EXERCISE DATA: Begin

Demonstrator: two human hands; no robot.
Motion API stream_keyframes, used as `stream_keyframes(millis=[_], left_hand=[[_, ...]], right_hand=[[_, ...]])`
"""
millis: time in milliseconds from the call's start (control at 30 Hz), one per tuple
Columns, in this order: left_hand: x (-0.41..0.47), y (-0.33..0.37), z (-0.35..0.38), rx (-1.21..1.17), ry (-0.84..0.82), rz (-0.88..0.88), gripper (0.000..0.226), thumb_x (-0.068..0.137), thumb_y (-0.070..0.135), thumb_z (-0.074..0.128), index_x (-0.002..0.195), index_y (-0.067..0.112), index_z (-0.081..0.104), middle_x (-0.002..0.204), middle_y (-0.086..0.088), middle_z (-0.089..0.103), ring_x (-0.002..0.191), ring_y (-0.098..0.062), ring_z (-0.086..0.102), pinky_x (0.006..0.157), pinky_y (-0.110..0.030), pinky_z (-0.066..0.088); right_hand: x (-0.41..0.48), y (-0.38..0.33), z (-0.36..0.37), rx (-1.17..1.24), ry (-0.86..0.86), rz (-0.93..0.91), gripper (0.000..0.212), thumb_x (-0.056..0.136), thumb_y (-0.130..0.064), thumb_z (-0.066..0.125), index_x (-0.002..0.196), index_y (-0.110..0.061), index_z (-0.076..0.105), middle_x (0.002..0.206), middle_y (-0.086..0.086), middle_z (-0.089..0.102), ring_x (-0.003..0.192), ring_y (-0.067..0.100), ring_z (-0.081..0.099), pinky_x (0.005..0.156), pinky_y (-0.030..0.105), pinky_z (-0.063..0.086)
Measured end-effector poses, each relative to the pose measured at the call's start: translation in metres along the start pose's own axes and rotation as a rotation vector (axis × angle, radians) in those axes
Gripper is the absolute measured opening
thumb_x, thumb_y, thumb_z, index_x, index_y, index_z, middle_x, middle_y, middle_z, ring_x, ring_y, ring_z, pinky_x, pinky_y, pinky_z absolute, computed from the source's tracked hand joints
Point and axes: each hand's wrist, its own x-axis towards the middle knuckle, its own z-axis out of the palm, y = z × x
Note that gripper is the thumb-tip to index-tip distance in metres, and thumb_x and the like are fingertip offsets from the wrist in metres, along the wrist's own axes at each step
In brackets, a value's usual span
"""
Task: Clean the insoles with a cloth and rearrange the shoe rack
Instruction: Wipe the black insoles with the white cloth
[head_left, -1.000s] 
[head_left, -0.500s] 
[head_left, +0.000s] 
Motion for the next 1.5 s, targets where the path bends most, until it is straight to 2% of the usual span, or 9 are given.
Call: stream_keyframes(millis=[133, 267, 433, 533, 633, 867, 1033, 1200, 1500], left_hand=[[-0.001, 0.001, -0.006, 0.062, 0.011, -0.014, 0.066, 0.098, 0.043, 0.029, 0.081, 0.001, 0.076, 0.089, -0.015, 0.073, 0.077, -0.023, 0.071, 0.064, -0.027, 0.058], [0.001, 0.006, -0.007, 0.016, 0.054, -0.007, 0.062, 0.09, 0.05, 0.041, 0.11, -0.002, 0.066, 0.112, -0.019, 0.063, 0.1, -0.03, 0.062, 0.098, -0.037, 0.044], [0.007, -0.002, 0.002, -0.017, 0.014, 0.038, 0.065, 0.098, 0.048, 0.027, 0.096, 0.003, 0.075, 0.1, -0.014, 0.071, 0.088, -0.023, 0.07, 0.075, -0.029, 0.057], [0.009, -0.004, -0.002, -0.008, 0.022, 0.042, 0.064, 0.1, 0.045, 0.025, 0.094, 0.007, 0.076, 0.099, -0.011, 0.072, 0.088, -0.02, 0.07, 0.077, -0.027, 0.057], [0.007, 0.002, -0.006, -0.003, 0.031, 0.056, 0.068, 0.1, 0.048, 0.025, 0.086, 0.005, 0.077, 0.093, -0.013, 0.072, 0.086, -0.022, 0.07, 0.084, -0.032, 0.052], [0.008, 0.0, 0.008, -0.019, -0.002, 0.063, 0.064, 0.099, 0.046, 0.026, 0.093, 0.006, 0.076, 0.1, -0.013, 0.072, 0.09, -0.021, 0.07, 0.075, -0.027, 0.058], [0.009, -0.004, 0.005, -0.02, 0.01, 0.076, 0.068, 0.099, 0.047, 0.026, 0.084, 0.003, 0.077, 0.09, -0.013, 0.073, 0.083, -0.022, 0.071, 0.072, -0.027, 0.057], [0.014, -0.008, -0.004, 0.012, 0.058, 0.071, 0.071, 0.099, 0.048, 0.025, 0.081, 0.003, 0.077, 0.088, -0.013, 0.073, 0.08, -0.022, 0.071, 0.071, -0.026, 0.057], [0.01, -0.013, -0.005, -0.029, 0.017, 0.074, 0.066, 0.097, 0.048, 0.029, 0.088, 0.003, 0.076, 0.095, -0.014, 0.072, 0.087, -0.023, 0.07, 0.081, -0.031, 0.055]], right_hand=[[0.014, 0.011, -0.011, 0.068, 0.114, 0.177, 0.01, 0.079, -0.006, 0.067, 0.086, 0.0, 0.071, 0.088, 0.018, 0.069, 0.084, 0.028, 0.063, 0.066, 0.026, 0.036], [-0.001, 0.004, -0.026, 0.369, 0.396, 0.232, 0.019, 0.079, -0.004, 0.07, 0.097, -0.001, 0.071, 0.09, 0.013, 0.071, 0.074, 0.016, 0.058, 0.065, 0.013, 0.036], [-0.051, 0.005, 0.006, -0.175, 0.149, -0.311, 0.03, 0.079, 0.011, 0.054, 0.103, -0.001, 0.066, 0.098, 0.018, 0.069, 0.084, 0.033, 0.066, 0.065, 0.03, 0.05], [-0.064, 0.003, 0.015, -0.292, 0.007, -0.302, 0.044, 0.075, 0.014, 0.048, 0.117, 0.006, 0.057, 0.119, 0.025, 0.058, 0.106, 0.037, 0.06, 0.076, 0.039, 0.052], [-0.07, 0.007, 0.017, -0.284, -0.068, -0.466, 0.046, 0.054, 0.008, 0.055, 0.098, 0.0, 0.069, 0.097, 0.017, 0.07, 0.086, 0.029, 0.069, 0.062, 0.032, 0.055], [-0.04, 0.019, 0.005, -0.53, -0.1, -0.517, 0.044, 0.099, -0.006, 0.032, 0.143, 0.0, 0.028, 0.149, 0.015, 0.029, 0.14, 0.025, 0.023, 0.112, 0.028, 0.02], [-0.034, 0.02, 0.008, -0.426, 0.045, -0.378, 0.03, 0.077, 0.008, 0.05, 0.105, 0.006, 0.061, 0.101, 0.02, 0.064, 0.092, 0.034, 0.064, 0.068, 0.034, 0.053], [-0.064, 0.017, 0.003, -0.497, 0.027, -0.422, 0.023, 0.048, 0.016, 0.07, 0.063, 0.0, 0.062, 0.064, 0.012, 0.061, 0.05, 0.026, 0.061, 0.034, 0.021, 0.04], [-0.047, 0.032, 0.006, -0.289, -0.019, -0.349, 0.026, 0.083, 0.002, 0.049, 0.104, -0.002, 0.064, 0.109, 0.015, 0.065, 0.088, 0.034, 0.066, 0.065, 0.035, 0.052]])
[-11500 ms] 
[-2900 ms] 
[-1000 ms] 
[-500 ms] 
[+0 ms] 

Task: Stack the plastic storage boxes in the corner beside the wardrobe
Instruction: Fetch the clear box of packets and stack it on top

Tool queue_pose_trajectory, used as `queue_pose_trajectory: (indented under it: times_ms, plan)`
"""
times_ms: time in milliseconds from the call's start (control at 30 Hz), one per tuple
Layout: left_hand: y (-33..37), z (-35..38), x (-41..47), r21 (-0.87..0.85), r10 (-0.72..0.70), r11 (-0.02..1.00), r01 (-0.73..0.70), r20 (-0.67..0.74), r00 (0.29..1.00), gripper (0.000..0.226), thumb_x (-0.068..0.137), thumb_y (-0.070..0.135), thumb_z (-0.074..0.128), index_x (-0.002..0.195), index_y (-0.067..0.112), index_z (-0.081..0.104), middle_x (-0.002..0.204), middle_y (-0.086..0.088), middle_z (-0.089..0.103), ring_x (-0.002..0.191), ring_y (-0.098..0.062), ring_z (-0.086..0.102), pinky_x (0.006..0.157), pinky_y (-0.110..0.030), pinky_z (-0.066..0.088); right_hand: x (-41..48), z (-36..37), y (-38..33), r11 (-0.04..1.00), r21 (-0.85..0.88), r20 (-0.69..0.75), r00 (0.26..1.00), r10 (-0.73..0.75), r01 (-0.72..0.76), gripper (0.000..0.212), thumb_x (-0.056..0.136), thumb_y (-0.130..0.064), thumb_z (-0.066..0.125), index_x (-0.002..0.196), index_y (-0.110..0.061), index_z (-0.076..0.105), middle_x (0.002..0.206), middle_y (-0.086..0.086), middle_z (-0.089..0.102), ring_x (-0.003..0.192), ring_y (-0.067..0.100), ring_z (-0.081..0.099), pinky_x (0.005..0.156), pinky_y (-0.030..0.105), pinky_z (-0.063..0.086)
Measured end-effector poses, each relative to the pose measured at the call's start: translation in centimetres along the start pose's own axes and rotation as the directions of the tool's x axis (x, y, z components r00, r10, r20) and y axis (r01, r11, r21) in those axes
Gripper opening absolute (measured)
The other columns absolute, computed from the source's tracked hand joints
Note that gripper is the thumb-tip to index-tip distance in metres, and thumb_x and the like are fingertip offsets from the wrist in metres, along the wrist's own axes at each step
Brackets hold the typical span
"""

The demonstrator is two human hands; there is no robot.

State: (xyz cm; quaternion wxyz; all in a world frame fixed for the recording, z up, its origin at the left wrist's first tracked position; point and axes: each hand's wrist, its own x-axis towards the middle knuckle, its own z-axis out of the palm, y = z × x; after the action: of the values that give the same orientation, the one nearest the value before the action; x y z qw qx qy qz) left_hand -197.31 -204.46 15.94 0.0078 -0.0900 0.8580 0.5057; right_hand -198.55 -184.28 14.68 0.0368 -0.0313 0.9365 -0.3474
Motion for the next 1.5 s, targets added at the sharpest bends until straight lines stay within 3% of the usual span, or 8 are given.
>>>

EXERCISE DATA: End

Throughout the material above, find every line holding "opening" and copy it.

◆ ANSWER TO THE EXERCISE ◆
Gripper is the absolute measured opening
Gripper opening absolute (measured)

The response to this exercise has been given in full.